One of the reasons it’s hard is that we don’t just have a large number of people who choose to consume only media that tells them their in-group is good and the out-group is bad (again, this happens all over the spectrum, so that Republicans who don’t support Trump are essentially socialists, there is no difference between Trump and Hillary Clinton, all Christians are Trumpagelicals, all critics of Trump are atheists, and so on), but that the self-identified “right wing” media has renarrated the ideal outcome of policy argumentation: as long as something Trump says or does angers (or “triggers”) “libs,” it’s a win for “conservatives.”

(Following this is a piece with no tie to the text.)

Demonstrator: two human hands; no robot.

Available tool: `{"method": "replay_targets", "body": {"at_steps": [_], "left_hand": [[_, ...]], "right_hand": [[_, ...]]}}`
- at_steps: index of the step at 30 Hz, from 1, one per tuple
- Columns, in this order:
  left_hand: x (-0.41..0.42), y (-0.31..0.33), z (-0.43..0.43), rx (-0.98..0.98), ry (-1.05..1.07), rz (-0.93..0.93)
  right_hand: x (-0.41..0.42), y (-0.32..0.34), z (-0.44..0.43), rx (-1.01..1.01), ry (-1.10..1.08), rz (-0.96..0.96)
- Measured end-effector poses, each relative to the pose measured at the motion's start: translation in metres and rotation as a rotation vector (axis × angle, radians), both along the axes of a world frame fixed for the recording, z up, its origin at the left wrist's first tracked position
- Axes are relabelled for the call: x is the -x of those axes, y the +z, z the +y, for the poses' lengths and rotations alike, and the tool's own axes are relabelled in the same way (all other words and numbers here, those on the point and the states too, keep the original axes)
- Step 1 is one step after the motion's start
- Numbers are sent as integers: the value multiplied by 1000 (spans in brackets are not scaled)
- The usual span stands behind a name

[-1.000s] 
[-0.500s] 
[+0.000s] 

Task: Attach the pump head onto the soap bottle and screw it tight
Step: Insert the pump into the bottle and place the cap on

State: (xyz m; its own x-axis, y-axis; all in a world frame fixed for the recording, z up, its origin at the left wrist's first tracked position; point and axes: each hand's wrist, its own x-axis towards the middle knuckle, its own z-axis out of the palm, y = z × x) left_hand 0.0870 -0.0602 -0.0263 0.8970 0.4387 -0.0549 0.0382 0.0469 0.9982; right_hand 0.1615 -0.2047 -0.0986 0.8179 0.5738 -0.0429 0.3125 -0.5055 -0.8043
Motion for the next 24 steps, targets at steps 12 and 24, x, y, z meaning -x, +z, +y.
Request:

This is openly a shifting of public discourse being policy argumentation to being a bad version of a WWE performance—as long as you’ve hurt the other side, or made them unhappy, you’ve won. I’m starting to see the same argument being made about stigginit to “conservatives,” and that isn’t good.

This is wrong on so many levels. In the first place, that media isn’t “conservative” in any consistent ideological way—the current “conservative” talking points aren’t about policy but identity (we are good because we aren’t them). But, in this world, as long as the outcome of a policy or statement is “stigginit to the libs,” then many people think it’s good. The outcome is good. But that outcome is just making the other unhappy.

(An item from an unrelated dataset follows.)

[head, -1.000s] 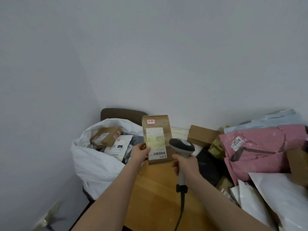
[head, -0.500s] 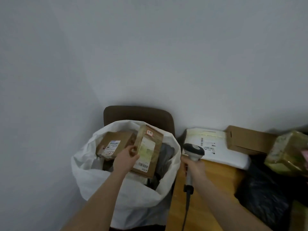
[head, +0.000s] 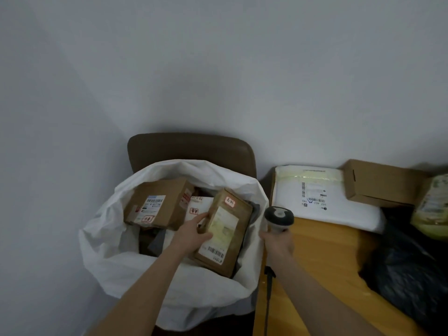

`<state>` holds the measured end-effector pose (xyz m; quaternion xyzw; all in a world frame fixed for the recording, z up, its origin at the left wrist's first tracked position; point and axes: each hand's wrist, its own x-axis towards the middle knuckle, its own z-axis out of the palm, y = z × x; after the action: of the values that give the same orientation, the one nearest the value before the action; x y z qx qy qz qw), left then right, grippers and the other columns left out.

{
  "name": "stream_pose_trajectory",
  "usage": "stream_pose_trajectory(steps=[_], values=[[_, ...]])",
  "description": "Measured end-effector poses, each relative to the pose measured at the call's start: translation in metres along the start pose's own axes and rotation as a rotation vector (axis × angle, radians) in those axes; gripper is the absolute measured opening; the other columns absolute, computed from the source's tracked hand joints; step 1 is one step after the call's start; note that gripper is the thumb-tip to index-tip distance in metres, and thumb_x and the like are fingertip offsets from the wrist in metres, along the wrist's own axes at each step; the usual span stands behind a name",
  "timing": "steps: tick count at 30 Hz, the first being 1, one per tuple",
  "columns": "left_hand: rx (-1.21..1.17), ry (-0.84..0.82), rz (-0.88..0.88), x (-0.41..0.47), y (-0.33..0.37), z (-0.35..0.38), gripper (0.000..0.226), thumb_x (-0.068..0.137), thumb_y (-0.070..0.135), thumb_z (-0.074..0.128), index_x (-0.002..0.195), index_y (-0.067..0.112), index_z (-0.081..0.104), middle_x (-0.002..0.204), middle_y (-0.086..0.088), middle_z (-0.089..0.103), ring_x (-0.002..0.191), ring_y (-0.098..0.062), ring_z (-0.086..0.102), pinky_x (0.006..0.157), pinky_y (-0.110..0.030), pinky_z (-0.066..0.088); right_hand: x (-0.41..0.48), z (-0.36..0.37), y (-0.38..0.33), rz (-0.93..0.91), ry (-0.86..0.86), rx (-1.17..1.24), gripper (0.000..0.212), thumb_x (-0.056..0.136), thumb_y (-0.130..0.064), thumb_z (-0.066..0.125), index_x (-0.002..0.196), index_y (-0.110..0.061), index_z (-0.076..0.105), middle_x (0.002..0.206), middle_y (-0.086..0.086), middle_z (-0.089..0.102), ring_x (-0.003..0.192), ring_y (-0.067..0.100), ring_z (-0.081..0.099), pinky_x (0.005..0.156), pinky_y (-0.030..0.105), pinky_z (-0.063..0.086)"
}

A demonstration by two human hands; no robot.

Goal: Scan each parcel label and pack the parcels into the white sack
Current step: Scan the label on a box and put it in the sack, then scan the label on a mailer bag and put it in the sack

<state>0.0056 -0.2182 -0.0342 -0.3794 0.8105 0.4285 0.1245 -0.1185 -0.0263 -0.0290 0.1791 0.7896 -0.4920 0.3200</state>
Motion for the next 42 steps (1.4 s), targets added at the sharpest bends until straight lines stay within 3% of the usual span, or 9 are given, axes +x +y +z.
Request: stream_pose_trajectory(steps=[4,8,12,16,21,25,30,33,42], values=[[0.075,0.021,0.024,0.0,0.005,-0.022,0.063,0.088,0.024,0.064,0.143,0.036,0.036,0.101,0.004,0.062,0.087,-0.008,0.064,0.073,-0.025,0.055,-0.012,-0.003,-0.017,-0.01,-0.004,0.067,0.019,0.081,-0.003,0.068,0.091,-0.01,0.054,0.085,0.009,0.057,0.075,0.02,0.054,0.064,0.029,0.042],[0.246,0.03,0.039,0.003,0.026,-0.02,0.067,0.086,0.03,0.067,0.144,0.037,0.034,0.125,-0.002,0.059,0.106,-0.015,0.059,0.091,-0.037,0.051,-0.026,-0.008,-0.047,-0.091,-0.066,0.18,0.026,0.078,-0.001,0.072,0.099,-0.005,0.057,0.082,0.011,0.059,0.071,0.02,0.057,0.063,0.027,0.046],[0.38,-0.067,0.036,0.012,0.039,0.008,0.066,0.09,0.038,0.059,0.148,0.036,0.028,0.138,-0.006,0.048,0.118,-0.021,0.053,0.096,-0.04,0.047,-0.029,-0.011,-0.052,-0.091,-0.095,0.25,0.033,0.077,0.0,0.074,0.102,-0.009,0.055,0.085,0.005,0.059,0.073,0.016,0.058,0.069,0.03,0.051],[0.592,-0.031,0.03,0.013,0.023,0.016,0.043,0.093,0.039,0.052,0.134,0.03,0.042,0.124,-0.005,0.051,0.108,-0.018,0.054,0.09,-0.038,0.05,-0.026,-0.012,-0.04,-0.068,-0.106,0.259,0.028,0.077,-0.006,0.076,0.089,-0.018,0.054,0.085,0.002,0.061,0.074,0.014,0.06,0.056,0.023,0.043],[0.632,0.061,0.006,0.004,0.032,0.024,0.029,0.094,0.031,0.053,0.121,0.021,0.05,0.114,-0.001,0.058,0.1,-0.016,0.058,0.085,-0.034,0.05,-0.028,-0.025,-0.032,-0.079,-0.069,0.264,0.025,0.078,-0.006,0.075,0.088,-0.017,0.056,0.086,0.005,0.063,0.077,0.018,0.063,0.063,0.028,0.05],[0.647,0.105,0.09,-0.004,0.05,0.022,0.031,0.094,0.033,0.052,0.122,0.019,0.048,0.12,-0.004,0.053,0.105,-0.019,0.055,0.085,-0.033,0.048,-0.034,-0.055,-0.027,-0.057,-0.008,0.262,0.013,0.078,-0.004,0.071,0.084,-0.005,0.061,0.07,0.009,0.064,0.061,0.019,0.059,0.059,0.029,0.052],[0.637,0.26,0.182,-0.011,0.113,0.02,0.039,0.096,0.032,0.05,0.132,0.02,0.042,0.132,-0.006,0.046,0.116,-0.023,0.052,0.091,-0.038,0.046,-0.054,-0.088,-0.02,-0.05,-0.003,0.377,0.01,0.082,-0.006,0.071,0.077,-0.006,0.062,0.063,0.008,0.065,0.058,0.021,0.061,0.058,0.032,0.053],[0.666,0.31,0.284,-0.025,0.152,0.033,0.039,0.097,0.031,0.049,0.134,0.021,0.041,0.13,-0.004,0.048,0.11,-0.02,0.054,0.083,-0.03,0.048,-0.069,-0.11,-0.014,-0.057,-0.02,0.414,0.014,0.085,-0.009,0.071,0.075,-0.003,0.063,0.059,0.009,0.067,0.055,0.023,0.061,0.061,0.035,0.053],[0.636,0.243,0.441,-0.105,0.243,0.117,0.043,0.093,0.02,0.048,0.136,0.018,0.042,0.131,-0.007,0.046,0.117,-0.026,0.049,0.084,-0.037,0.046,-0.107,-0.231,0.026,-0.03,-0.013,0.437,0.015,0.087,-0.011,0.068,0.083,0.002,0.062,0.051,0.009,0.057,0.039,0.018,0.051,0.042,0.026,0.043]])
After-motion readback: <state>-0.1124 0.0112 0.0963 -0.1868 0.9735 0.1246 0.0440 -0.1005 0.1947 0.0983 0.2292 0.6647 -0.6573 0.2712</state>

There are many other groups that define success in zero-sum terms—hurting them is a kind of winning, even if we’re hurt too—so this isn’t unique to people devoted to Trump, and so I think that Müller’s rhetorical project is really complicated. It’s right, but it’s complicated.

[1] A lot of people make that argument or a similar one. Berger talks about this as a characteristic of “extremism;” I’ve talked about it as a quality of the nastiest kinds of demagoguery; Jeremy Engels, Catherine Kramer, and other scholars of resentment talk about it; it shows up in discussions of polarization, such as Lilliana Mason’s work; scholars of racism, ranging from Zitkala Sa to James Cone, identify it as a crucial aspect of racism, and cultural critics like Ijeoma Oluo and Ta-Nehisi Coates write about it persistently. Policy argumentation is short-circuited by shifting the stasis to whether real Americans, Christians, composition scholars, dog lovers (“us”) are getting what they/we deserve.

[2] Just to reiterate: our policy options are not usefully reduced to political group identities, and those groups are not usefully reduced to a binary or continuum. The world is not a binary of people who agree with us and those who should be cast into outer darkness where there is weeping and gnashing of teeth.

[3] Topoi is a rhetorical concept that everyone should know. Topoi are kind of best thought of as rhetorical cliché—sometimes not usefully called a meme. A topos is the recurrent (disputable) claims within an argument—there are Muslim prayer rugs found in the Texas desert, the Democratic primaries were rigged, abolitionists inspire rebellion, the Bush family supported Nazis, these policies are unfair, these policies will have bad consequences.